Wednesday, October 12, 2022

Rule XI


 On Page 303 of his book, BEYOND ORDER 12 MORE RULES FOR LIFE, Jordan Peterson writes this rule: "Do not allow yourself to become resentful, deceitful or arrogant."

With this rule, Peterson warns the reader that resentment, mendacity and overconfidence about what one chooses to do, often parallel to one's making terrible choices, this triad of fell attributes will lead you right to hell. 

Both Peterson and Dennis Prager dislike self-esteem theory, regarding it as facile, shallow and selfish and narcissism-conducive.

It can be those things, but I insist that selfishness is the trait of a joiner-groupist, far more than it is the trait of a maverizer/individualist/egoist/individuator.

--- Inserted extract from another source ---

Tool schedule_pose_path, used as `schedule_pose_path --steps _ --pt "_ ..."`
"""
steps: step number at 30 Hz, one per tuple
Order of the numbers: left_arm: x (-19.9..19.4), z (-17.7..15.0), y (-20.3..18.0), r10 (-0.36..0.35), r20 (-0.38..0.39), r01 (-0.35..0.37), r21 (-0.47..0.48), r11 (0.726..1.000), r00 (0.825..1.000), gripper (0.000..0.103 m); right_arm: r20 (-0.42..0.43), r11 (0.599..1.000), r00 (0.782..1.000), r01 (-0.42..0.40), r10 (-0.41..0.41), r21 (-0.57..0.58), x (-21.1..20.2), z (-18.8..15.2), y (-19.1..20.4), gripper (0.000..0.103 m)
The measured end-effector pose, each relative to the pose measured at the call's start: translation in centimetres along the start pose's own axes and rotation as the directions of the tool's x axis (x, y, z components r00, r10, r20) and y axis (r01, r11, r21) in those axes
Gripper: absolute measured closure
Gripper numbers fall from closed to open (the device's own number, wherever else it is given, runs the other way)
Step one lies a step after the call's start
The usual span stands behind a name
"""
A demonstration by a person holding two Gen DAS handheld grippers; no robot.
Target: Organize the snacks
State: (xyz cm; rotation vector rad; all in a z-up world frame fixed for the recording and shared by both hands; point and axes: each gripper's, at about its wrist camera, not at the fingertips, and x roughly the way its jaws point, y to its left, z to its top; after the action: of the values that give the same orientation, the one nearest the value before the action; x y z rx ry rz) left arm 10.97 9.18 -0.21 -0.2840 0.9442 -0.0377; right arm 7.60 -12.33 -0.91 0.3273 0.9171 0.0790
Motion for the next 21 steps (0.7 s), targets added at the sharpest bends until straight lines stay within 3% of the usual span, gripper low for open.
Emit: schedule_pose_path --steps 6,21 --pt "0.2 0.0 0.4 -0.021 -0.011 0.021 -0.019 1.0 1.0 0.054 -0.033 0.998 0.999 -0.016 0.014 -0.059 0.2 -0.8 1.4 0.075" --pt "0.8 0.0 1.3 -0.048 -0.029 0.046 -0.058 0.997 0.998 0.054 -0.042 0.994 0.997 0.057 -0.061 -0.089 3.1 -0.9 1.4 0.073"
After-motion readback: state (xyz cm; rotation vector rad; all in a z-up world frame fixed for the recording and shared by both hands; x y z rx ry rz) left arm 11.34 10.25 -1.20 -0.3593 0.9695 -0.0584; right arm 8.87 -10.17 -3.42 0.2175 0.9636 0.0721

Without self-esteem, charity at home, there will be no charity towards others. To hate the self is to wallow in resentment. To hate the self is to lie to the self, and there is no way to be clear about anything. All is living in a fog. Those that are arrogant are too self-confident to mask their deep inner lack of self-esteem.

An individuator would be confident but not arrogant. He is logical more than driven by his feelings and passions, so his powerful sensibility for the need to remain cautious, prudent, and careful will override any temptation he has to make wild pronouncements to the world.

One of the corollaries to my definition of self-esteem for the maverizer is that he loves himself. If he loves himself, he will treat himself with courtesy and care. He will then treat all other spirits, people and even strangers with similar concern and politeness, because displaying manners in public is his affirmation in action, showing God and himself that he feels okay and extends that expectation to others in thought, word, and deed.

Let me quote Jordan from Page 303:"You have your reasons for being resentful, deceitful, and arrogant. You face, or will face, terrible, chaotic, forces, and you will sometimes be outmatched. Anxiety, doubt, shame, pain, and illness, the agony of conscience, the soul-shattering pit of grief, dashed dreams and disappointments, the reality of betrayal, subjection to the tyranny of social being, and the ignominy of aging unto death--how could you not degenerate, rage, and sin, and come to hate even hope itself? I want you to know how you might resist that decline, that degeneration into evil. To do so--to understand your own personality and its temptation by darkness--you need to know what you are up against. You need to understand your motivations for evil--and the triad of resentment, deceit, and arrogance is as good a decomposition of what constitutes evil as I have been able to formulate."